# Task prompt
Among the lines below, count those with "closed". Give the total alone.

-- -- --

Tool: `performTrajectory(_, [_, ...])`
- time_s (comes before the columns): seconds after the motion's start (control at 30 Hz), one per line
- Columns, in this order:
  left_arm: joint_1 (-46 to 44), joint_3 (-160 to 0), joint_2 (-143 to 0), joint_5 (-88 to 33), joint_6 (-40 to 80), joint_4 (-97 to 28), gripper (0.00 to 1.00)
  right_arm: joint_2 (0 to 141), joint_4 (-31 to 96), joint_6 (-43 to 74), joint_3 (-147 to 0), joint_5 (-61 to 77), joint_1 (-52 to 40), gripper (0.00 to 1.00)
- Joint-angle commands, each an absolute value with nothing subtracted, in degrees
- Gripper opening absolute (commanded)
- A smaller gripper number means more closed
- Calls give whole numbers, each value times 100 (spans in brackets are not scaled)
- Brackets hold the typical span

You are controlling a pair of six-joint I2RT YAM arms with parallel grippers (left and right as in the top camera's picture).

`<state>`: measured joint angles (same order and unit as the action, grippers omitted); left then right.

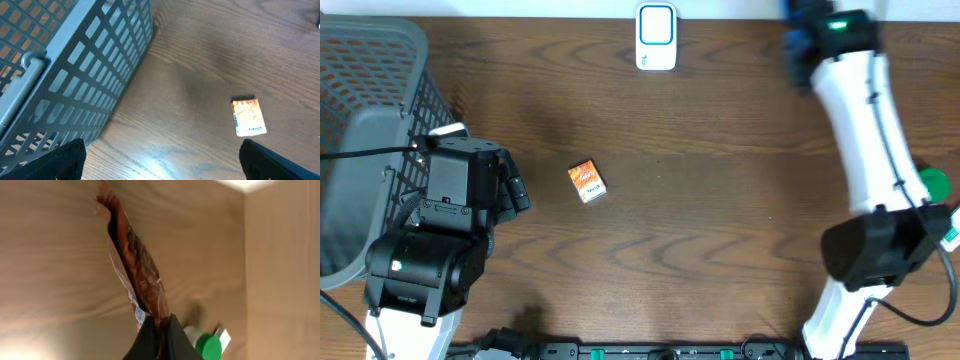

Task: Scan the item barcode
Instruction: 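Move right gripper to table right edge and drop candy bar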

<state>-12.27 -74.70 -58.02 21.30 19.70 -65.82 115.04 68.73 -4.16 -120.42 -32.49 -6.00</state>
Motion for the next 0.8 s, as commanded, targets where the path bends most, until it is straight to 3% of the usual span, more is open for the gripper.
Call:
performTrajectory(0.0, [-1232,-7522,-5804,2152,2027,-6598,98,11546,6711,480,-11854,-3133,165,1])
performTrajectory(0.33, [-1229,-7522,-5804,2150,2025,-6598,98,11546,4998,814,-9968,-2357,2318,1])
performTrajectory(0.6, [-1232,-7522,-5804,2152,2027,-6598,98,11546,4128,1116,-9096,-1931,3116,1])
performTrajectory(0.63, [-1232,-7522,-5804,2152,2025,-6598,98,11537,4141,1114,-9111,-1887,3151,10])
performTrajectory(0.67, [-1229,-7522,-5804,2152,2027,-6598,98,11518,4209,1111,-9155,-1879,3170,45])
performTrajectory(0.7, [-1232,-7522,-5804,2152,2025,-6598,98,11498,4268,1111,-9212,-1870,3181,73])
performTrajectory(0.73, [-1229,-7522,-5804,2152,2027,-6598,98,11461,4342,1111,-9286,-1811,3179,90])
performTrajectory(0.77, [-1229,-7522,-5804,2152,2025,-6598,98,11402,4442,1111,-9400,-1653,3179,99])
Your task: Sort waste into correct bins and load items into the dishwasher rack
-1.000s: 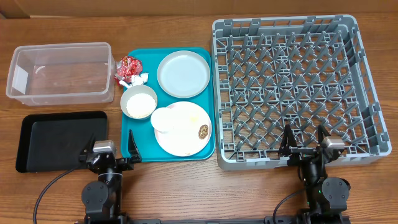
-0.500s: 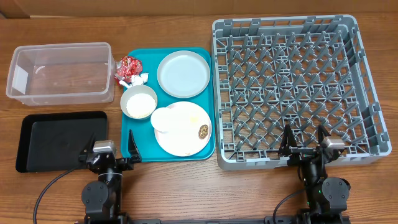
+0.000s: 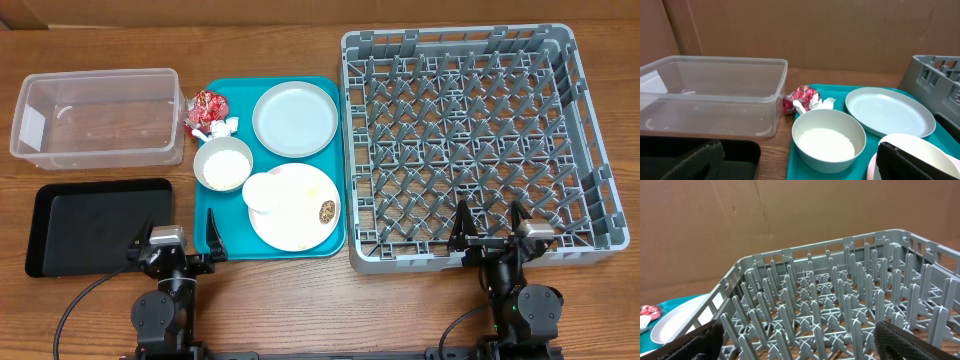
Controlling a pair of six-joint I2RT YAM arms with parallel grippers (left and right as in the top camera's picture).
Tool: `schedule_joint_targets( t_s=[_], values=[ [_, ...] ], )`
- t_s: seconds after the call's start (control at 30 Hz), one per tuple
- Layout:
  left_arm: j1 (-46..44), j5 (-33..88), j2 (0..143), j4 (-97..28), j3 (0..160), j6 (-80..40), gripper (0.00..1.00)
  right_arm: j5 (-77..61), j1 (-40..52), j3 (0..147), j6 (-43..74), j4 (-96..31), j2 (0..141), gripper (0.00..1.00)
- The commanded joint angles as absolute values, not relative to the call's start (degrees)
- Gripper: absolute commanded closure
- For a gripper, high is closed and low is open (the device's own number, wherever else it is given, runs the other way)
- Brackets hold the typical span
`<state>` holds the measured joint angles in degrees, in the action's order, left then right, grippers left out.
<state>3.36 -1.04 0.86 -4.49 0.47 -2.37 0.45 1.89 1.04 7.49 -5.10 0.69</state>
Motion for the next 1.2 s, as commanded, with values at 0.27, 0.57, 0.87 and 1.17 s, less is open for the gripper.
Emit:
schedule_joint_targets(
  t_s=[0.27,0.57,0.87,1.17],
  values=[
    [3.14,-0.38,0.64,-4.45,0.34,-1.67,0.0,0.78,1.69,0.45,7.25,-4.67,0.16,0.0],
    [3.14,-0.38,0.64,-4.45,0.34,-1.67,0.0,0.78,1.69,0.45,7.25,-4.67,0.16,0.0],
    [3.14,-0.38,0.64,-4.45,0.34,-1.67,0.0,0.78,1.69,0.45,7.25,-4.67,0.16,0.0],
    [3.14,-0.32,0.64,-4.43,0.34,-1.69,0.0,-0.08,1.69,0.45,7.46,-4.62,0.16,0.0]
  ],
)
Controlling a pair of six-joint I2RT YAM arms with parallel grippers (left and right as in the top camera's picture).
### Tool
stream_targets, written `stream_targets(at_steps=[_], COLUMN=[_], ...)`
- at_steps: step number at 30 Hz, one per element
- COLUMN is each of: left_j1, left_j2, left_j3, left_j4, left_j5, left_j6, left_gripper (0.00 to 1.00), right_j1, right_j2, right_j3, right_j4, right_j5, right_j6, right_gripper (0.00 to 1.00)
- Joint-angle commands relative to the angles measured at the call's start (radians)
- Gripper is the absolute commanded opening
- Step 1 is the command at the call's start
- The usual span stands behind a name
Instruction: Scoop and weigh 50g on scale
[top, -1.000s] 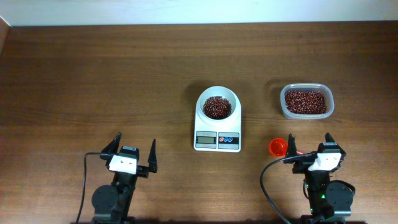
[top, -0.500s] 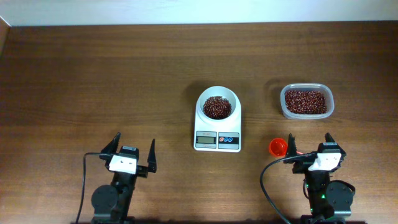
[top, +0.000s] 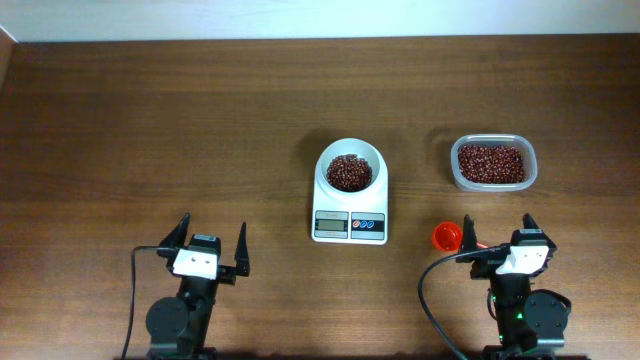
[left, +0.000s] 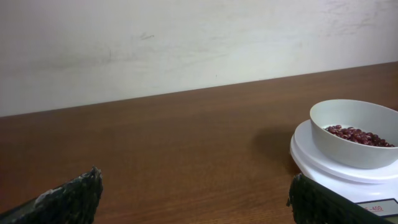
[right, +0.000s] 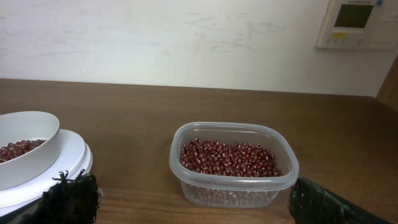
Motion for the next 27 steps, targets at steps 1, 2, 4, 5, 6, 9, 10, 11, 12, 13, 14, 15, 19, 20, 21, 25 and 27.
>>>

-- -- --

# Written answer
2